‘It might help you feel more like yourself again,’ she tries, tentatively.
But Camilla shakes her head, her eyes filling with tears again. ‘I won’t ever feel like myself again.’
A silence descends on the grand, sad room. Phoebe runs through all the techniques she could try but for once finds herself struggling to know how to pull Camilla out from her darkness. And then an idea occurs to her.
‘How about this. I’ll get back to swimming if you get back to running.’
‘Really?’ Camilla raises an eyebrow, fixing Phoebe with a challenging expression that says she doesn’t really believe her. The expression just makes Phoebe feel even more determined. She wants to do something to make Camilla feel that she can trust her. And it strikes her now that maybe she’s been something of a hypocrite in the past. How can she expect her patients to follow her advice about exercising, eating well and finding time for the things that help their mental well-being when she doesn’t follow her own advice? Is she just a massive fraud?

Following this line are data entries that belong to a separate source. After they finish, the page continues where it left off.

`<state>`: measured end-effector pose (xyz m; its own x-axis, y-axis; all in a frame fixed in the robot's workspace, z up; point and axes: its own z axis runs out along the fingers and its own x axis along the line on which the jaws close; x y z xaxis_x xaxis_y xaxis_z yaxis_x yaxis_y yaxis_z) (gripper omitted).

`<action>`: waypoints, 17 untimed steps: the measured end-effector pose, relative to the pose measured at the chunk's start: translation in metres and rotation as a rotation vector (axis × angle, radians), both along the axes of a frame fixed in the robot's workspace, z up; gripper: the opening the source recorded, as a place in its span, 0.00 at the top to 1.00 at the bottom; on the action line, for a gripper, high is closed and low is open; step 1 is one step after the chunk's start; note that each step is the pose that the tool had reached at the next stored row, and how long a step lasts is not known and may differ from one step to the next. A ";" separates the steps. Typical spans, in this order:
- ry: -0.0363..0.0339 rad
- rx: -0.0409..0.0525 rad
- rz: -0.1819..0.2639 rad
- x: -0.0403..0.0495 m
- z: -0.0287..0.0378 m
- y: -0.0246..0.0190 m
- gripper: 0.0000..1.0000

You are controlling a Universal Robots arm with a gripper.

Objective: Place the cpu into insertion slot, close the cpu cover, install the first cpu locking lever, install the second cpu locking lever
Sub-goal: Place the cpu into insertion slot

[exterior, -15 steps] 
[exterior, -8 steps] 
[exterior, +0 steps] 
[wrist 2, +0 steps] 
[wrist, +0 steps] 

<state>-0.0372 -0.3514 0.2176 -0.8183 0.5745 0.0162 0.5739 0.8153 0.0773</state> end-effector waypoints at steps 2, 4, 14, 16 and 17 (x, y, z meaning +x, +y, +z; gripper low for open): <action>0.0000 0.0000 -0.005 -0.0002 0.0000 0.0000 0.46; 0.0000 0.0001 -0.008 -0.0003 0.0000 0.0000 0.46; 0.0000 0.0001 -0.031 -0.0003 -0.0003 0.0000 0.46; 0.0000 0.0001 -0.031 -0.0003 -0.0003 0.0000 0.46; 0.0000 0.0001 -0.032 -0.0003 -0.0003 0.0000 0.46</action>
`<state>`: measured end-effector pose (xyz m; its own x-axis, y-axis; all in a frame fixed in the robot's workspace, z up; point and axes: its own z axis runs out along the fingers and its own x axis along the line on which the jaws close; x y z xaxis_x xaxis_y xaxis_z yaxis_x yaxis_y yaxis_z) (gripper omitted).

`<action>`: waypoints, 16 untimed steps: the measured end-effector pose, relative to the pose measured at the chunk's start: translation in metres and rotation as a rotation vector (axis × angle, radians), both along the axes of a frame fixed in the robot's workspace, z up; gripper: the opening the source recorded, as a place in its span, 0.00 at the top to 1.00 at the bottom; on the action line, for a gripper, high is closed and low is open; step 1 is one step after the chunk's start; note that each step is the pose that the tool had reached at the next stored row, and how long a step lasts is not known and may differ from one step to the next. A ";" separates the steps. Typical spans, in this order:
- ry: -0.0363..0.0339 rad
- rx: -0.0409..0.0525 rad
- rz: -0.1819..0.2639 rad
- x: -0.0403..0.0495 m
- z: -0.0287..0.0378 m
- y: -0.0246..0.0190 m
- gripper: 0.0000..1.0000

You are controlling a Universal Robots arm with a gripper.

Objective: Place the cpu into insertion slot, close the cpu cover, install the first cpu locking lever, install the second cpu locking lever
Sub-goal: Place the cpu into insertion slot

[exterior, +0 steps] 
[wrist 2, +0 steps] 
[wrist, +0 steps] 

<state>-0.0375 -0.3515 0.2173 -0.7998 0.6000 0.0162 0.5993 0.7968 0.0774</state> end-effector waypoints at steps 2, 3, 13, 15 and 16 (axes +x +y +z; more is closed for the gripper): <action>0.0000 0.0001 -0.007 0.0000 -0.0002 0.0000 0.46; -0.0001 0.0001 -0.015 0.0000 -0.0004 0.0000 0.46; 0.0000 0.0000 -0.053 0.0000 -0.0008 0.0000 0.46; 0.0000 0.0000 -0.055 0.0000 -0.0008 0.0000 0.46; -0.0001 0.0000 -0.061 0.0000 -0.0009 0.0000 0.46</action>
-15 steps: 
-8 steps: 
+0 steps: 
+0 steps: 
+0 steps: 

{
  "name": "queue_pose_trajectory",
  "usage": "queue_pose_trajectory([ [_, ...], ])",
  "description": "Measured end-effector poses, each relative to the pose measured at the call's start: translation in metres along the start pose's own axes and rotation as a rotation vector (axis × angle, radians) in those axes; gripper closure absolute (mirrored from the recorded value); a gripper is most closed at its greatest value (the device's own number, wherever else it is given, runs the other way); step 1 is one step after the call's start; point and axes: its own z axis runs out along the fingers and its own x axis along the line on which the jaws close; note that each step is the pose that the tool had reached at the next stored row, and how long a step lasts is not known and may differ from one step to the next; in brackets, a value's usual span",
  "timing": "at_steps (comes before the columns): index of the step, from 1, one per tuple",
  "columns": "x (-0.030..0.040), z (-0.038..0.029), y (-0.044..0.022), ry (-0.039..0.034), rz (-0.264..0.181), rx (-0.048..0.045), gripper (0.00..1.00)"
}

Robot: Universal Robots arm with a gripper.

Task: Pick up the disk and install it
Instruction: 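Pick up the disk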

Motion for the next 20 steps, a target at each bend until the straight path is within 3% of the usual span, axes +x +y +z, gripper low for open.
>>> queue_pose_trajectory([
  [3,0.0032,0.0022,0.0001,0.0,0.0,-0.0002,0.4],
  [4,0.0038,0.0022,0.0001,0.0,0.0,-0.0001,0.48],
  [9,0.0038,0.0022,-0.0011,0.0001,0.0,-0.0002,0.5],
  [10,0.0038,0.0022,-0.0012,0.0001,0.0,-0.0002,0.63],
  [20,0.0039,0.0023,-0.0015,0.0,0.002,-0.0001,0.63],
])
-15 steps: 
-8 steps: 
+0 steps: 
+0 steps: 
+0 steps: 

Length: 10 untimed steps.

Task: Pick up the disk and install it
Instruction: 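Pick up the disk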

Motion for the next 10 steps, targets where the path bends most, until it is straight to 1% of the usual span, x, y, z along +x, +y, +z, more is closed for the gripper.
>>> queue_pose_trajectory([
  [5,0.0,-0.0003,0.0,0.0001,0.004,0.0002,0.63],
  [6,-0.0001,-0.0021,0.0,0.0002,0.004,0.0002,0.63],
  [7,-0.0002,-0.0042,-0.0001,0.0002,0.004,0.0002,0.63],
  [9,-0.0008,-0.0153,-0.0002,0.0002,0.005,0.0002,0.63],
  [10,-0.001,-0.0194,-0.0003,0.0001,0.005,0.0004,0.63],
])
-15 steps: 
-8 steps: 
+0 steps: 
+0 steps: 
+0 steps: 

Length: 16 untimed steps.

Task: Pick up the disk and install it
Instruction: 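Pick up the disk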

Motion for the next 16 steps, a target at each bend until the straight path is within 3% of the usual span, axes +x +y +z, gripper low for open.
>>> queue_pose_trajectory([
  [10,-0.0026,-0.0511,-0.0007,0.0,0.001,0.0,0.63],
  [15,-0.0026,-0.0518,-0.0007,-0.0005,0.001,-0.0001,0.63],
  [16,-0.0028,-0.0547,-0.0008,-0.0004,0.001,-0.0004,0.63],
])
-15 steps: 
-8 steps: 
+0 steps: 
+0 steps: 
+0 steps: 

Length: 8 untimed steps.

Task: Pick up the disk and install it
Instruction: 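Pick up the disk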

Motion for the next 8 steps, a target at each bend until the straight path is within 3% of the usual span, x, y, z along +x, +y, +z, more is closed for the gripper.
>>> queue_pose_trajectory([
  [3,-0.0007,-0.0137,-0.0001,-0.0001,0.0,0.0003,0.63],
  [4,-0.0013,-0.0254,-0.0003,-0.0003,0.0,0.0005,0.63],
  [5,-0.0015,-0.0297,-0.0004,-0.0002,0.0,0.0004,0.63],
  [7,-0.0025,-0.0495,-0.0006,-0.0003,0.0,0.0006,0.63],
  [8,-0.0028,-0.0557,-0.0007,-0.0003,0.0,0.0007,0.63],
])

‘Yes, really. Next time I visit, I promise I will have gone for a swim. I’ll tell you all about it and you can tell me about your run. Deal?’
Camilla might have lost the love of her life, and, for a while, all hope for the future, but Phoebe wants to show her that therearethings that could make her feel happy again. And she wants to do whatever she can to stop this woman’s daughterfrom feeling as though she can’t leave the room for fear of what her mother might do to herself.

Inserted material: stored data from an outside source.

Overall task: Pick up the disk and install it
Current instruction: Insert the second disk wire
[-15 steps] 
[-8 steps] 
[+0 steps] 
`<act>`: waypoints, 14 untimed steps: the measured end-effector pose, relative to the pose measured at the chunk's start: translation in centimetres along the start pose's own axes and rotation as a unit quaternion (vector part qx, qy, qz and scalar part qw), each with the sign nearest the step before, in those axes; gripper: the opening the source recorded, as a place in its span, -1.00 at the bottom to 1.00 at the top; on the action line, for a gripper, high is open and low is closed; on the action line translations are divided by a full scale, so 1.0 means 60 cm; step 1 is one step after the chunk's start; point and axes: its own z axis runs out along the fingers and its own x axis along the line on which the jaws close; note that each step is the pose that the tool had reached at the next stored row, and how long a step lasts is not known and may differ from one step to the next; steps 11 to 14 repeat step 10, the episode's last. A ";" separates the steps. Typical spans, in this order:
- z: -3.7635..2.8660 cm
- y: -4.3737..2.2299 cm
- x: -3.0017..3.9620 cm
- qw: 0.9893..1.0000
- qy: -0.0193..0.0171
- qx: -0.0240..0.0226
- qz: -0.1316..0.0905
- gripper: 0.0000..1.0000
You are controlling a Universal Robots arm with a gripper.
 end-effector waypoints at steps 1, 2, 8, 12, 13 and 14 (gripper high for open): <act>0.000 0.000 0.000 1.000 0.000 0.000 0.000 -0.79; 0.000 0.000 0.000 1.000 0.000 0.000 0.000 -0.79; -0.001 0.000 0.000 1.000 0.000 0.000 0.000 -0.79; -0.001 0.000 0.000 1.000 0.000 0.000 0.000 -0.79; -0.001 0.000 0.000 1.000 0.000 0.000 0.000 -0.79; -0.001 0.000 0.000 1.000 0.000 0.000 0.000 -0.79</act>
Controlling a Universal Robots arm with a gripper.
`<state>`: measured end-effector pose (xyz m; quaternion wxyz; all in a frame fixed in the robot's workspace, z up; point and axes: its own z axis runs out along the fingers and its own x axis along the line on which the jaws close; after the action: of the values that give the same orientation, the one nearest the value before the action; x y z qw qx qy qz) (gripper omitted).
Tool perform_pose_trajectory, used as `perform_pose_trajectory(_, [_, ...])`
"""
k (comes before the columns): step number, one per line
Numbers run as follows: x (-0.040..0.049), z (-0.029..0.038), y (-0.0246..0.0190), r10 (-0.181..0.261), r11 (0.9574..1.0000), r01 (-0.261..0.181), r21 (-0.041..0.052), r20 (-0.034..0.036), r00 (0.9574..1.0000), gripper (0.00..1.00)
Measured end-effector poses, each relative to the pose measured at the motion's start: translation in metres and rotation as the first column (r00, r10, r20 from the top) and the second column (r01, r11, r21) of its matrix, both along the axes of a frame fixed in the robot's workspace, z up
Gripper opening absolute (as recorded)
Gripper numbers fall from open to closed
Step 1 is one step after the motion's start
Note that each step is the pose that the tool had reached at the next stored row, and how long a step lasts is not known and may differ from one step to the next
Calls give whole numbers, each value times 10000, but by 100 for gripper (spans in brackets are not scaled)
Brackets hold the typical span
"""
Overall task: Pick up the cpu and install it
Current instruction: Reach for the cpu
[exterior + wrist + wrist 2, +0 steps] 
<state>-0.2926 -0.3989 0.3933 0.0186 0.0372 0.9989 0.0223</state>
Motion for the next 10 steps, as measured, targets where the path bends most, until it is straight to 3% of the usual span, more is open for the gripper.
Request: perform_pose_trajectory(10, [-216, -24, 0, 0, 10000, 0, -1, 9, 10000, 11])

She senses Camilla hesitating as she glances around the room that has been her whole world since returning from hospital.
‘I should stress,’ Phoebe says, attempting a wry smile, ‘me agreeing to go for a swim is a big deal. It’s been months since I last sorted out my bikini line.’
A loud noise bursts out of Camilla’s mouth. It takes Phoebe a second to realise that it’s laughter.
Within moments, Arabella appears at the door, looking flustered.
‘Is everything all right?’ She rubs her eyes, her hair mussed from sleep. She glances between her mother and Phoebe and back again, her eyebrows shooting up as she sees the smile on her mother’s face.
‘Everything’s fine,’ assures Phoebe. ‘Your mum has just agreed to go for a jog.’
Phoebe isn’t sure if Arabella would look more shocked if she’d said her mum had just agreed to do karaoke on live television. While naked.
‘Really?’
Phoebe looks at Camilla questioningly. She wouldn’t normally push a patient like this, but over the years, she’s got pretty good at getting the measure of people. And she can sense a steeliness beneath Camilla’s vulnerability. She just needs a helping hand.
‘Yes,’ nods Camilla determinedly. ‘You heard correctly.’
Arabella’s shoulders sink and she rushes to her mother’s side, reaching for her hand.
‘That’s wonderful, Mum!’
Mother and daughter lock eyes, a look of great meaning passing between them. Phoebe can see how tightly they hold each other’s hand. She casts her eyes up quickly at the ceiling, a trusty technique of hers. She will not let herself cry.
Arabella remains in the room, perched on the side of the bed, holding her mum’s hand, while Phoebe does the medical checks she needs to do. When it’s time for her to leave, they are still sitting like that, quietly holding on to one another.
‘I’ll leave you to it. It was lovely to meet you both. I can see myself out.’
Both women seem so caught up in one another that she isn’t sure they heard her at first. But just as she is about to leave, a voice reaches her from the bed. ‘And don’t forget your side of the bargain too, Phoebe.’
Phoebe nods, lifting her hand to wave goodbye.
‘A promise is a promise.’ And when Phoebe makes a promise to her patients, she doesn’t let them down. It’s a principle that might have cost her love life, but it’s what makes her so good at her job.
She’d better buy a swimsuit. And one that actually fits.
CHAPTER 16
If the cottage was messy before Jay left for his shoot, after Kate’s first day alone with Rosie, it now looks like a scene from one of those television programmes where people seek professional help to sort out the state of their homes. The kind of programme she used to watch from behind a pillow, cringing at how anyone could live like that. There are books and muslins and toys strewn everywhere, plates of half-eaten food from where Kate made several attempts to eat before being interrupted by her daughter’s cries, and a pile of nappy bags in one corner because she hasn’t found the energy to take them to the outside bin.
Kate reaches for her phone, wondering if it’s too early to call Jay to ask when he’ll be back. He was due home at seven. It is now 7.01.
How is it possible for one single day to feel about three weeks long?